Scan the entries below for "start" and copy each line that holds it.
··· Provided material
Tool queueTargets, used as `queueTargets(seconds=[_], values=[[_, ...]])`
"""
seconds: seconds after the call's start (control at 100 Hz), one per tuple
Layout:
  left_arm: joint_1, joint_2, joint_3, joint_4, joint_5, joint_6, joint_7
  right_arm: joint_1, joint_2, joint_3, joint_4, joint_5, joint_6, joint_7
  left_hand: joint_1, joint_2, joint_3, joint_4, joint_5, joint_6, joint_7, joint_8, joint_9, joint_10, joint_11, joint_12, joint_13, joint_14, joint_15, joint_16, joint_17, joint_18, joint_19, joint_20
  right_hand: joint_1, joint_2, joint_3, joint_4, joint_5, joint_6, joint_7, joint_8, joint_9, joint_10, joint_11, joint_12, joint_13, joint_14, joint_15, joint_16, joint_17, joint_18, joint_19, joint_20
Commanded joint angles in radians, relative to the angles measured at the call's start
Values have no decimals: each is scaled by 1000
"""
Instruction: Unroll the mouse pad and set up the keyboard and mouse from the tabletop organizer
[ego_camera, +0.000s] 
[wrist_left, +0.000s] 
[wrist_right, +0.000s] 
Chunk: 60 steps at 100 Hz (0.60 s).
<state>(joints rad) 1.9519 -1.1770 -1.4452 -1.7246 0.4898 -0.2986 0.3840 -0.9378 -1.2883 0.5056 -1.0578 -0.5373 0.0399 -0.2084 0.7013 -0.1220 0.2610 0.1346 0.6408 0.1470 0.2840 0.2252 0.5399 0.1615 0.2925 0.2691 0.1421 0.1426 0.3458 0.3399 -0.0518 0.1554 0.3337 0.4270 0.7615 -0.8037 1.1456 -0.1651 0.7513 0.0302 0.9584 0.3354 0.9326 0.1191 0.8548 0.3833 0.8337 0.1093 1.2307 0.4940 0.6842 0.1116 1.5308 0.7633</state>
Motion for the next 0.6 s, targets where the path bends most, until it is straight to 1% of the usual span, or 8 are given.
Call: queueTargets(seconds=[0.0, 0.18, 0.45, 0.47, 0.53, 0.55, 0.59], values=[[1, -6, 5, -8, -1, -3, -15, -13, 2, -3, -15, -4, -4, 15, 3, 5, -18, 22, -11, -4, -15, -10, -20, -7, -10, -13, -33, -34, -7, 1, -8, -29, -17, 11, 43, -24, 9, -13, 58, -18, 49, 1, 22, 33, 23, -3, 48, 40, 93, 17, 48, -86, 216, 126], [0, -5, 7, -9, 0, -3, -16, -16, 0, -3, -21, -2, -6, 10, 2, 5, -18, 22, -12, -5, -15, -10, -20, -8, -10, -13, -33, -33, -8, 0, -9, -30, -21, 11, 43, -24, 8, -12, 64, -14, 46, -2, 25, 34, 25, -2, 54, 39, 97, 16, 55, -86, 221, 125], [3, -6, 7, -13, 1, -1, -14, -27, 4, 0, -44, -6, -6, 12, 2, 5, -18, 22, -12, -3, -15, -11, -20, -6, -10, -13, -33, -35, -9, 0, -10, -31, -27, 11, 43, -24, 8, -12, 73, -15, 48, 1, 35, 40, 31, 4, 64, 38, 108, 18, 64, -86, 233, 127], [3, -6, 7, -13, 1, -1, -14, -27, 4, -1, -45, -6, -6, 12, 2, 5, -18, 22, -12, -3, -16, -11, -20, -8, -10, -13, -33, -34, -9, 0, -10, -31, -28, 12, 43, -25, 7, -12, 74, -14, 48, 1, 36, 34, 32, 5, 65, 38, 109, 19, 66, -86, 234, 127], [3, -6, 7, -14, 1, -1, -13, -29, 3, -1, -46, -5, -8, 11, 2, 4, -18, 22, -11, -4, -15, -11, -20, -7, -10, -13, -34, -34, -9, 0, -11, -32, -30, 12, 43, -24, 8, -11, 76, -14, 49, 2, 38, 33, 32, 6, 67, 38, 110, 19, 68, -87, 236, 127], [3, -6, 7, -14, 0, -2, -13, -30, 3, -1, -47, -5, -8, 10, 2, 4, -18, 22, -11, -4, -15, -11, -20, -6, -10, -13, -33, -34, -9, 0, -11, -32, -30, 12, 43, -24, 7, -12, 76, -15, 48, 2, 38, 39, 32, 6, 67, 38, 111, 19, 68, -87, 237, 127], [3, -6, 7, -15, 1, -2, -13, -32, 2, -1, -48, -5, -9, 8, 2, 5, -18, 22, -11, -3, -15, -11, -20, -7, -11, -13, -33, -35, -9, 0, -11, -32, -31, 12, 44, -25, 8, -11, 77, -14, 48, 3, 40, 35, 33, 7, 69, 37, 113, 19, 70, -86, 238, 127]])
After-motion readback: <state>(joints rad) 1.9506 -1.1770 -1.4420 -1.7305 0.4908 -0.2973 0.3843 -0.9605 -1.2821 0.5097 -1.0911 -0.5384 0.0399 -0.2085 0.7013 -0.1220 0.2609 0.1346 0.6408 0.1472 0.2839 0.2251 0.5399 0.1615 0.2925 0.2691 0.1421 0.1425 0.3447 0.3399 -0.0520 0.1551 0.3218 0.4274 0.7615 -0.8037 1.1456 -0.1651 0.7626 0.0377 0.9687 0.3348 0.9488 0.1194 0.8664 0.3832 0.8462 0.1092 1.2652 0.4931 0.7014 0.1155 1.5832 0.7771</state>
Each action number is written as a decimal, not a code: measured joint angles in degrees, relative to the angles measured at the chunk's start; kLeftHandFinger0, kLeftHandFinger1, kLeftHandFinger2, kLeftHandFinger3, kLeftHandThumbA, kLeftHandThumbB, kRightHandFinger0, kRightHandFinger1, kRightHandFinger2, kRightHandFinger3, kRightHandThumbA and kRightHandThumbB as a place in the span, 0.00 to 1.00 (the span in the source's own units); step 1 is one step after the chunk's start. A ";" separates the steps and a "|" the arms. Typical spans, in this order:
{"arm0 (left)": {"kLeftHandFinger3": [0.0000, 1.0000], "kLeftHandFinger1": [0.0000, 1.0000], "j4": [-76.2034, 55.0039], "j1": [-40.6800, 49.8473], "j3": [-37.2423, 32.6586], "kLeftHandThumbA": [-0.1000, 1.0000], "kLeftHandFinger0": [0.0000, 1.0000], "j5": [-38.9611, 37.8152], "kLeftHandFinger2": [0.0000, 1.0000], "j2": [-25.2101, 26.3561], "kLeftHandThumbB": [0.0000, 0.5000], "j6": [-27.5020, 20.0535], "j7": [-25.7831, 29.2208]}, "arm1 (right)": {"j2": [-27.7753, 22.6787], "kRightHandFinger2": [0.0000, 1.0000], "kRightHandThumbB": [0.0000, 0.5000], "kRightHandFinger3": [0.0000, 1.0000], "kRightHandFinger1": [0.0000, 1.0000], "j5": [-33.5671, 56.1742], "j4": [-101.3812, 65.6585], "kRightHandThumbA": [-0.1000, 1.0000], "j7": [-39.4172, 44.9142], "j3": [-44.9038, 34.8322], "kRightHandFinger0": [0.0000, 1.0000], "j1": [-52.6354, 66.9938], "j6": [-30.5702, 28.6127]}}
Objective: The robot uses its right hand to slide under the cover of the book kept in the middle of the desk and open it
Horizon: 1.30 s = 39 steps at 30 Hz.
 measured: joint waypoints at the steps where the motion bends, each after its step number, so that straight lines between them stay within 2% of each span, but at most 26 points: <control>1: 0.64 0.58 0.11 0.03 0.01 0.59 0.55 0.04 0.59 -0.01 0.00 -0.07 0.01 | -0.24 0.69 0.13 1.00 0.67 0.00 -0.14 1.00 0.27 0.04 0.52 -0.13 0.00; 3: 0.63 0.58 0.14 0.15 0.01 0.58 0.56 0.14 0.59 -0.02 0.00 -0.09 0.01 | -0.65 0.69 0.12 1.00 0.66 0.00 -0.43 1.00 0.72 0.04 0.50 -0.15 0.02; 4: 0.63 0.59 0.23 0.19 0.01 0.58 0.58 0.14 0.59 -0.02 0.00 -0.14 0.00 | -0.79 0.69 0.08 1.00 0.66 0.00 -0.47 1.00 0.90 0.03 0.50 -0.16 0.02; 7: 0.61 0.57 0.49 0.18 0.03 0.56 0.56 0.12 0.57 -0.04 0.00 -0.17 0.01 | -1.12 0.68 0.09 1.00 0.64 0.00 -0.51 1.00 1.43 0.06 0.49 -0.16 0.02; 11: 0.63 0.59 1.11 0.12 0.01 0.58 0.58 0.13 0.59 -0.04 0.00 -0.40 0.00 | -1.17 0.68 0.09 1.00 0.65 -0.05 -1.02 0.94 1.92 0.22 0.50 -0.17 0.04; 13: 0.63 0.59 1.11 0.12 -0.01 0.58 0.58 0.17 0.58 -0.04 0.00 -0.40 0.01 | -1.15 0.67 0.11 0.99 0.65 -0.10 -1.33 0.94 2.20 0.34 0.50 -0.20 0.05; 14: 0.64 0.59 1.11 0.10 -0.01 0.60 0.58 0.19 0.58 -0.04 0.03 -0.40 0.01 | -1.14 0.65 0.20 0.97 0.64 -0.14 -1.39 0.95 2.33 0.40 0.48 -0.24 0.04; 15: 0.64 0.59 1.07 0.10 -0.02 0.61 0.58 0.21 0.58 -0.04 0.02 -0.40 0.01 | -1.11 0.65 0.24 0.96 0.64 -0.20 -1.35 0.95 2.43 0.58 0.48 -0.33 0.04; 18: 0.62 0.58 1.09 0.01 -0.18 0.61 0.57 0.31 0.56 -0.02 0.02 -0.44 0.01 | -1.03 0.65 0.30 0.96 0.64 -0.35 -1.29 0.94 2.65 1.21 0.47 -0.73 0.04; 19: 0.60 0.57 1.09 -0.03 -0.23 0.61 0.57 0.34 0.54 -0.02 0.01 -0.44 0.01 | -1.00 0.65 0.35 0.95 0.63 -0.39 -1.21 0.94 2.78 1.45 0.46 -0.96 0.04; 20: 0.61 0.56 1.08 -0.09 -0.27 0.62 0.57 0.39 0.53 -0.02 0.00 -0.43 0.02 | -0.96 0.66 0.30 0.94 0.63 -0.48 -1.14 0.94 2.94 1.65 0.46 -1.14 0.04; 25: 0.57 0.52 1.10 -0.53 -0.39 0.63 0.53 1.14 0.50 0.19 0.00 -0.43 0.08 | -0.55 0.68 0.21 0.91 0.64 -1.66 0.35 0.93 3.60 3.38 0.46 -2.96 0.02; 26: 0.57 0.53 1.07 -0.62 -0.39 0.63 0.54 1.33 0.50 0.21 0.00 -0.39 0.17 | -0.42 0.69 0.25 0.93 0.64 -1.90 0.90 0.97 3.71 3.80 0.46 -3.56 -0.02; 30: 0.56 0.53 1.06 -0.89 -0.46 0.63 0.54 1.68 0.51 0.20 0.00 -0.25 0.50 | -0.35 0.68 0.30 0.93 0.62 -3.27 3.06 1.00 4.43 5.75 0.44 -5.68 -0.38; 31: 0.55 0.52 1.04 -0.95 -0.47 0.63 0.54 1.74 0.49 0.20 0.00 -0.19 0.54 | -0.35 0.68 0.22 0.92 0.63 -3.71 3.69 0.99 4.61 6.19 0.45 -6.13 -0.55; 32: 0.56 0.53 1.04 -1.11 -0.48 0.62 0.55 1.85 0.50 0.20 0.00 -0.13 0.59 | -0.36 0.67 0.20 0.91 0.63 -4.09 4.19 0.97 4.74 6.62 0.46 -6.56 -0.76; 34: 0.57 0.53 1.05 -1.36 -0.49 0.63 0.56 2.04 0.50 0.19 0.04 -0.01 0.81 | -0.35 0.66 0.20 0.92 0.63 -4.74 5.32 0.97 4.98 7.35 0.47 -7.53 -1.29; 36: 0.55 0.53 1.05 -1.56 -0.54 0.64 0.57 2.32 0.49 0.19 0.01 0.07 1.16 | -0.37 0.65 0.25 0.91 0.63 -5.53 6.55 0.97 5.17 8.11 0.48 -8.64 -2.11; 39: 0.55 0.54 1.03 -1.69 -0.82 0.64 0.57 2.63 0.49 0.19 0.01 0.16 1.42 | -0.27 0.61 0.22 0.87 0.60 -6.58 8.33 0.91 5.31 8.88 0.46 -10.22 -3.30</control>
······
- Exercise output
seconds: seconds after the call's start (control at 100 Hz), one per tuple
Commanded joint angles in radians, relative to the angles measured at the call's start
Each action number is written as a decimal, not a code: measured joint angles in degrees, relative to the angles measured at the chunk's start; kLeftHandFinger0, kLeftHandFinger1, kLeftHandFinger2, kLeftHandFinger3, kLeftHandThumbA, kLeftHandThumbB, kRightHandFinger0, kRightHandFinger1, kRightHandFinger2, kRightHandFinger3, kRightHandThumbA and kRightHandThumbB as a place in the span, 0.00 to 1.00 (the span in the source's own units); step 1 is one step after the chunk's start. A ";" separates the steps and a "|" the arms. Typical spans, in this order:

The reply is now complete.